The park has 25 drive-up campsites and 20 cart-in campsites, none with electrical hookups. The family campground at the top of Wildcat Mountain has flush toilets, showers and a dump station. Drinking water and a vault toilet are nearby, and the shower building is a short walk away. An equestrian campground offers 24 campsites, fire rings, vault toilets, drinking water, a corral, hitching posts, parking pads, loading ramps and a large parking lot. Three group-camping sites can accommodate 25 to 50 people. A primitive canoe-access campsite is located on the river southwest of the landing. Several businesses in Ontario and Rockton offer canoe and kayak rentals and dropoff and pickup service for trips ranging from two hours to several days.

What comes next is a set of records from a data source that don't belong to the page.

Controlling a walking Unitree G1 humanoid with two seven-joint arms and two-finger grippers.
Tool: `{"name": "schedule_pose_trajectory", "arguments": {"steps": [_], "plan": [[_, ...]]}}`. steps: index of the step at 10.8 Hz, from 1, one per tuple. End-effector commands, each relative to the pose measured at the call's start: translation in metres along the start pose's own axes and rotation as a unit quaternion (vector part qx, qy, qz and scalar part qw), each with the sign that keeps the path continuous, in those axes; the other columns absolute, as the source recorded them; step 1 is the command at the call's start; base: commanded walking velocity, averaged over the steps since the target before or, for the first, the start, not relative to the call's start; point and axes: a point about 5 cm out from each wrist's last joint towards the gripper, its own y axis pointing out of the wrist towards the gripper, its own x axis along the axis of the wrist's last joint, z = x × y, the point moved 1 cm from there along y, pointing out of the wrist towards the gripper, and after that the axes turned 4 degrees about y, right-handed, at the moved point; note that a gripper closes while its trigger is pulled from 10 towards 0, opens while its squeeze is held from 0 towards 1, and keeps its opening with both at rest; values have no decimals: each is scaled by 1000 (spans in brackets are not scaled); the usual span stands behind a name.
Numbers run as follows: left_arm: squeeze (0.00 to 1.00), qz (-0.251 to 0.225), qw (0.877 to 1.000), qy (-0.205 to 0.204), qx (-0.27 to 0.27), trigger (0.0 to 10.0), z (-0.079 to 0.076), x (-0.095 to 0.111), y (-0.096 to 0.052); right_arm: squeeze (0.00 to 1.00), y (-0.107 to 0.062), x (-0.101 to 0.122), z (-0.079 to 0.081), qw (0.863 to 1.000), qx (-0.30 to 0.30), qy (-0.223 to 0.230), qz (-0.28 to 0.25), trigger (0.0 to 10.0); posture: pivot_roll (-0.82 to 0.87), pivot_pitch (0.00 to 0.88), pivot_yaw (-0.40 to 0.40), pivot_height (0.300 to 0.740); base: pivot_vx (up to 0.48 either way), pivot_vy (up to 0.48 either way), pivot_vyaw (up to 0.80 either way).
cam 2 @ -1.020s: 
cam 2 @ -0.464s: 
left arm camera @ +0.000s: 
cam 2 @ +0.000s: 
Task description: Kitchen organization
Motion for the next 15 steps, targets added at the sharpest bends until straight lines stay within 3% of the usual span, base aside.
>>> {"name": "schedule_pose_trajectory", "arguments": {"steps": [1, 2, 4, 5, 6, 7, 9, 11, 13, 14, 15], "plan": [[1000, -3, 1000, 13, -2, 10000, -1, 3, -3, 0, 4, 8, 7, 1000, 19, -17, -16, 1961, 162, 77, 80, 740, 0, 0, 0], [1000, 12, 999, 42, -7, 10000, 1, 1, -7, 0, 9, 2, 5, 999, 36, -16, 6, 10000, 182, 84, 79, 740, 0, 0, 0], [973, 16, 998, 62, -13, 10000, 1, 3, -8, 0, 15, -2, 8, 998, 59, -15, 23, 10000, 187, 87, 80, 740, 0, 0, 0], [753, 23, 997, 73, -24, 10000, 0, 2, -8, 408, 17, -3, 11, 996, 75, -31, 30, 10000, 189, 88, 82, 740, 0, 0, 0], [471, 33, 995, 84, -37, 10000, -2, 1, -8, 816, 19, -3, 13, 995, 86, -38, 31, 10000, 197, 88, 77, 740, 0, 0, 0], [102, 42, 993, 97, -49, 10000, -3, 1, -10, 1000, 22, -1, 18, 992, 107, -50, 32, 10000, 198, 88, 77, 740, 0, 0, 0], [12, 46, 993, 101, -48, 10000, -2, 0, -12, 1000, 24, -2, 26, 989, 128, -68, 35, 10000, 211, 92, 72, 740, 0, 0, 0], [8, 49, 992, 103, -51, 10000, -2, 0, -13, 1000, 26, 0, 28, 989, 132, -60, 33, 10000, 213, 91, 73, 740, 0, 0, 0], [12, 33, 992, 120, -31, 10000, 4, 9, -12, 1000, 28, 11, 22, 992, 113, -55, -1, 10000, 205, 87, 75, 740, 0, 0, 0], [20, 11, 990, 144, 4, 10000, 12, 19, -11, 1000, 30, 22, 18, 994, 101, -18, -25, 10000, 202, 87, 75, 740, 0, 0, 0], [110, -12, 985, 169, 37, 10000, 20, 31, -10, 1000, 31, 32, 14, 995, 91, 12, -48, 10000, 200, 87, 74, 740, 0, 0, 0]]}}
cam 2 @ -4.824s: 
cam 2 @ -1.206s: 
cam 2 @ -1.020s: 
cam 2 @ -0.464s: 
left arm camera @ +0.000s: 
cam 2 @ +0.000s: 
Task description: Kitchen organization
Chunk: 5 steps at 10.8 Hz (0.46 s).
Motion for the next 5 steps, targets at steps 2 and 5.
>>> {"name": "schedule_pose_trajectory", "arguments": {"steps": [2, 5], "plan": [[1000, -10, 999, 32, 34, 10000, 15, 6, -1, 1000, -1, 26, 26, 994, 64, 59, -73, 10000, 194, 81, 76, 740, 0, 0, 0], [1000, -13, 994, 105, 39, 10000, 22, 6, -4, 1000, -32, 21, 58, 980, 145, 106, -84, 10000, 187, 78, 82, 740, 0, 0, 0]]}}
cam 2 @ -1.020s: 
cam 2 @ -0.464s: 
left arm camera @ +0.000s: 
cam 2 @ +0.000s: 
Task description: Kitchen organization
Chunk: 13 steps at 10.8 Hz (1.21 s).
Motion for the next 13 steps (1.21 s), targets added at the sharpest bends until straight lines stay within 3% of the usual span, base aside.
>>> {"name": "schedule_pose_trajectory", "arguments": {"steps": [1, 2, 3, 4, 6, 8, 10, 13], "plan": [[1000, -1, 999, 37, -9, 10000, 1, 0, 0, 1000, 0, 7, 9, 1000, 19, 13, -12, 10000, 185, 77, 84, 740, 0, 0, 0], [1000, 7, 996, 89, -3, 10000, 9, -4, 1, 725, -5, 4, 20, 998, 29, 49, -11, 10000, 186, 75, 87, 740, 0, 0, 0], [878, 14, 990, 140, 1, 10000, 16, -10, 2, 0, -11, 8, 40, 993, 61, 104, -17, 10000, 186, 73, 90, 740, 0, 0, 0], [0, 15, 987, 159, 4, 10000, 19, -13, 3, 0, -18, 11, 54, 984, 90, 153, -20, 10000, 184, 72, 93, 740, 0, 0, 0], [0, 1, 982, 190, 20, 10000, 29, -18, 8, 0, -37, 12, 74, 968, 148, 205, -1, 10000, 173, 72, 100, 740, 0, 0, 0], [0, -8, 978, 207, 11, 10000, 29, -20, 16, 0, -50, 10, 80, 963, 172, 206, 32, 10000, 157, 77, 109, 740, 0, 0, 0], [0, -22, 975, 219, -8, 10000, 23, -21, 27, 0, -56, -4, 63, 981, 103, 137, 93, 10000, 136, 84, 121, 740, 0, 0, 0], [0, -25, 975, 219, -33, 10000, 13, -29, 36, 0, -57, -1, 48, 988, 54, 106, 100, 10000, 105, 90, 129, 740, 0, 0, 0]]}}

The Kickapoo River itself holds some big brown trout, but a number of smaller tributaries offer better fishing for both brown and brook trout. Billings Creek joins the river in the park, and Weister and Warner creeks join it in the reserve. South of the village of LaFarge, Otter Creek enters the river from the west and Bear Creek from the east. These and dozens more creeks within a half-hour drive harbor plenty of wild trout.
A catch-and-release, artificials-only season runs from January 1 to the Friday before the regular inland season begins on the first Saturday in May. From the May opener, the season runs through Oct. 15. Most area streams allow some harvest of trout, but size restrictions and bag limits vary. Consult the DNR Trout Regulations booklet.
Anglers make good catches of trout on flies, spinners and live bait throughout the season. Easements on private land provide additional access. All are listed in “Map Guide to Improved Trout Waters of Wisconsin” by Todd Hanson, available at The Driftless Angler fly shop in nearby Viroqua. Streams in this area are subject to flash flooding during heavy rain events. Call ahead.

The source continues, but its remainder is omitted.